The comment comes as tensions between Democrats, Republicans and the faction of Republicans opposing McCarthy ratcheted up with each subsequent gridlocked vote for speaker.

Over the course of three days, the votes have largely remained the same, with 21 Republicans objecting to McCarthy as speaker. On Thursday, when the House held its seventh vote no candidate garnered the 218 votes necessary to win the speakership.

House Democratic Leader Hakeem Jeffries has support from all 212 Democrats, while the Republican vote was split with 201 votes for McCarthy, 19 for Donald and one for former President Donald Trump. One House Republican voted present.

Jeffries is the first Black lawmaker nominated to serve as speaker. Donalds, who is entering his second term in the House, became the second when hard-right Republicans offered him as alternative to McCarthy during the second day of voting.
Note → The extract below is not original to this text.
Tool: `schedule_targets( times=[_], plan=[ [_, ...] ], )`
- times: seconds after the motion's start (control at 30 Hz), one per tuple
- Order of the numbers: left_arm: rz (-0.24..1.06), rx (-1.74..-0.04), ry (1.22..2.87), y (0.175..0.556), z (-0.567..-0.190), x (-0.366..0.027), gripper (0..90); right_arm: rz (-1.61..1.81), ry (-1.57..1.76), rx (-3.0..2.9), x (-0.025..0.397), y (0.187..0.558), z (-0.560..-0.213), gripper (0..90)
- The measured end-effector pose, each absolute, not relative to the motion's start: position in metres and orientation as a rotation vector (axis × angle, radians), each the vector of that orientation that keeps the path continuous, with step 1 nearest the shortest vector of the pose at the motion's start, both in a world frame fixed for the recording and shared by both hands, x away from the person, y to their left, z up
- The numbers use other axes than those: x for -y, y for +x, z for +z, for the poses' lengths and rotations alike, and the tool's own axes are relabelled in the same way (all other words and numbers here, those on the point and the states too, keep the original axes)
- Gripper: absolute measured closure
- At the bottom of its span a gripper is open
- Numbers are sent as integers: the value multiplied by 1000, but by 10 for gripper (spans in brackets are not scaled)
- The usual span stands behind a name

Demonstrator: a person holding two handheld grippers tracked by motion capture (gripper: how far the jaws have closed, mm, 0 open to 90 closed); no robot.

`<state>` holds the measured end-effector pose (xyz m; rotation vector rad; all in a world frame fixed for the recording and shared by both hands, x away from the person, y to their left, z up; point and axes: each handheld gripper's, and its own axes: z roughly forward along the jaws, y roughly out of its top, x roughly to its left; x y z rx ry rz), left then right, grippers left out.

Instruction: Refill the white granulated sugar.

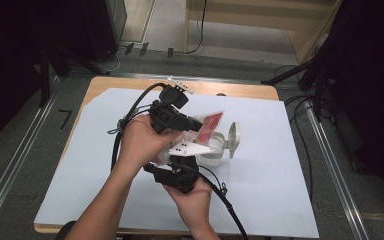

Donalds’ supporters framed it as a historic moment, prompting a denouncement from Bush, whose political career followed her involvement in the Black Lives Matter movement.

“[Donalds] is not a historic candidate for Speaker,” Bush said on Twitter Wednesday. “He is a prop. Despite being Black, he supports a policy agenda intent on upholding and perpetuating white supremacy. His name being in the mix is not progress—it’s pathetic.”

Bush’s tweet came after Texas Republican Rep. Chip Roy invoked civil rights leader Martin Luther King Jr. in his speech nominating Donalds on Wednesday.

“However, we do not seek to judge people by the color of their skin, but rather the content of their character,” Roy said.

The comment set off an audible groan from Democrats sitting on the other side of the chamber. A scattered few stood up to applaud, with one of the members shaking his head while he clapped.

After Bishop denounced Bush on the floor, she doubled down on her comments. On Twitter, she commented on an interview with Fox Business, saying he was not supporting the Black community.

“Working to overturn the 2020 election & embracing Trump MAGA fascism is not you rising, Byron,” Bush wrote. “You’re being used. It helps you politically at the expense of our community. THAT’S what’s shameful. It’s clear which party promotes white supremacist chaos and which works against it.”